From the first line to the last, copy the data exactly and drop the pictures.

DATASET SECTION
- Opening Delimiter -

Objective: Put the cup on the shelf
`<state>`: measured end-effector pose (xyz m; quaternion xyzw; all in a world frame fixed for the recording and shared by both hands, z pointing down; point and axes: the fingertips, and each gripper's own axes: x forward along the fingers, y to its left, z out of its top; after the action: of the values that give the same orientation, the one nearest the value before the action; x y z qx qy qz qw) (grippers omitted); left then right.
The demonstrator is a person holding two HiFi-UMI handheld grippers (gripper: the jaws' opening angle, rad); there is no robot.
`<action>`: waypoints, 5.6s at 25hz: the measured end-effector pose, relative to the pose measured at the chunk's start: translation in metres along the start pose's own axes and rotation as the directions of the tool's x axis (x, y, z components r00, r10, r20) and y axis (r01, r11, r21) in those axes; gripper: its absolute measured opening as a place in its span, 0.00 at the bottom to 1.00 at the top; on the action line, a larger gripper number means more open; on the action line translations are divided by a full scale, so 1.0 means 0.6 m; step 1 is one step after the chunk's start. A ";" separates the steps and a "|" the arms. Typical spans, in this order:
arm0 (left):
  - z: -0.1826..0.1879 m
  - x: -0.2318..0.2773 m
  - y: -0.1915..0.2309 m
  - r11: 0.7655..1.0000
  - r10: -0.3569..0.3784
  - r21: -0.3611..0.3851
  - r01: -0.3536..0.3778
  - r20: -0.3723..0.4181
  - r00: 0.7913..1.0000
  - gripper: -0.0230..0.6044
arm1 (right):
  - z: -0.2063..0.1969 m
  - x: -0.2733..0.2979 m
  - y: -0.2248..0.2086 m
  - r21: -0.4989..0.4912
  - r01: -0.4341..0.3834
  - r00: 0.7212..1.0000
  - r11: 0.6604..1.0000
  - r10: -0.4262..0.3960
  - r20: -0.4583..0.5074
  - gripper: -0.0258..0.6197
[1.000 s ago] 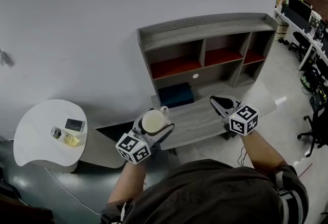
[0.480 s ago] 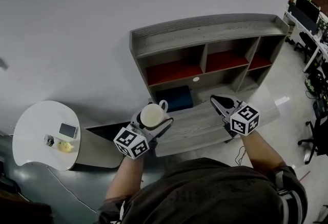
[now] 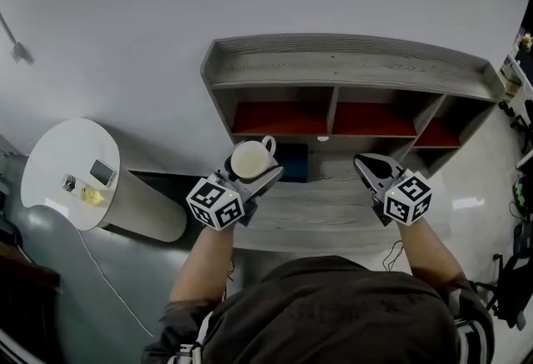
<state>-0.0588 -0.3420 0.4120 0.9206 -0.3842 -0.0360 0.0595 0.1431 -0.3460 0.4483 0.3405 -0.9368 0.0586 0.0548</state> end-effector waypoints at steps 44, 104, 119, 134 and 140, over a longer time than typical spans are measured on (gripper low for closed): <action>-0.092 0.269 0.219 0.986 0.141 0.124 -0.116 -0.219 0.965 0.75 | -0.008 0.061 -0.063 -0.005 0.133 0.991 0.991 -0.133 -0.029 0.03; -0.052 0.018 0.112 0.993 0.100 0.072 -0.092 -0.116 0.988 0.77 | 0.011 0.079 0.007 -0.016 0.064 0.998 0.998 -0.064 0.001 0.03; -0.042 -0.072 0.063 0.999 0.026 0.047 -0.024 -0.041 0.999 0.70 | 0.008 0.062 0.016 0.000 0.089 0.996 0.996 -0.089 0.015 0.03; -0.026 -0.083 0.084 0.997 0.076 -0.021 -0.075 0.027 0.997 0.04 | -0.006 0.050 0.000 0.019 0.120 0.993 0.993 -0.120 0.008 0.03; -0.029 -0.081 0.080 0.997 0.077 -0.007 -0.076 0.015 0.997 0.04 | -0.003 0.050 -0.002 0.018 0.119 0.993 0.993 -0.119 0.013 0.03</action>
<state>-0.1246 -0.3395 0.4365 0.9047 -0.4195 -0.0418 0.0609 0.1210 -0.3654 0.4542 0.3965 -0.9147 0.0611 0.0487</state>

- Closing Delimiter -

RESPONSE FOR THIS EXERCISE
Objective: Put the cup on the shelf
`<state>`: measured end-effector pose (xyz m; quaternion xyzw; all in a world frame fixed for the recording and shared by both hands, z pointing down; point and axes: the fingertips, and each gripper's own axes: x forward along the fingers, y to its left, z out of its top; after the action: of the values that give the same orientation, the one nearest the value before the action; x y z qx qy qz qw) (grippers omitted); left then right.
The demonstrator is a person holding two HiFi-UMI handheld grippers (gripper: the jaws' opening angle, rad); there is no robot.
`<action>`: waypoints, 5.6s at 25hz: the measured end-effector pose, relative to the pose measured at the chunk's start: translation in metres along the start pose's own axes and rotation as the directions of the tool's x axis (x, y, z components r00, r10, r20) and y axis (r01, r11, r21) in those axes; gripper: its absolute measured opening as a place in its span, 0.00 at the bottom to 1.00 at the top; on the action line, a larger gripper number means more open; on the action line translations are divided by a full scale, so 1.0 means 0.6 m; step 1 is one step after the chunk's start. A ";" separates the steps and a "|" the arms. Typical spans, in this order:
arm0 (left):
  - z: -0.1826..0.1879 m
  - x: -0.2318..0.2773 m
  - y: -0.1915..0.2309 m
  - r11: 0.7655..1.0000
  - r10: -0.3569..0.3784
  - r21: -0.3611..0.3851
  - r01: -0.3536..0.3778
  - r20: -0.3723..0.4181
  - r00: 0.7913..1.0000
  - gripper: -0.0230..0.6044
arm1 (right):
  - z: -0.2063..0.1969 m
  - x: -0.2733..0.2979 m
  - y: -0.2248..0.2086 m
  - r21: -0.4989..0.4912
  - r01: -0.4341..0.3834
  - r00: 0.7212..1.0000
  - r11: 0.6604..1.0000
  - r10: -0.4262..0.3960
  - r20: -0.4583..0.5074
  - gripper: -0.0258..0.6197
[1.000 s ago] 
[0.480 s ago] 
[now] 
<state>-0.0588 -0.3420 0.4120 0.9206 -0.3842 -0.0360 0.0595 0.1431 -0.3460 0.4483 0.3405 -0.9368 0.0586 0.0548</state> end-effector waypoints at steps 44, 104, 119, 134 and 140, over a longer time than typical spans are measured on (gripper low for closed): <action>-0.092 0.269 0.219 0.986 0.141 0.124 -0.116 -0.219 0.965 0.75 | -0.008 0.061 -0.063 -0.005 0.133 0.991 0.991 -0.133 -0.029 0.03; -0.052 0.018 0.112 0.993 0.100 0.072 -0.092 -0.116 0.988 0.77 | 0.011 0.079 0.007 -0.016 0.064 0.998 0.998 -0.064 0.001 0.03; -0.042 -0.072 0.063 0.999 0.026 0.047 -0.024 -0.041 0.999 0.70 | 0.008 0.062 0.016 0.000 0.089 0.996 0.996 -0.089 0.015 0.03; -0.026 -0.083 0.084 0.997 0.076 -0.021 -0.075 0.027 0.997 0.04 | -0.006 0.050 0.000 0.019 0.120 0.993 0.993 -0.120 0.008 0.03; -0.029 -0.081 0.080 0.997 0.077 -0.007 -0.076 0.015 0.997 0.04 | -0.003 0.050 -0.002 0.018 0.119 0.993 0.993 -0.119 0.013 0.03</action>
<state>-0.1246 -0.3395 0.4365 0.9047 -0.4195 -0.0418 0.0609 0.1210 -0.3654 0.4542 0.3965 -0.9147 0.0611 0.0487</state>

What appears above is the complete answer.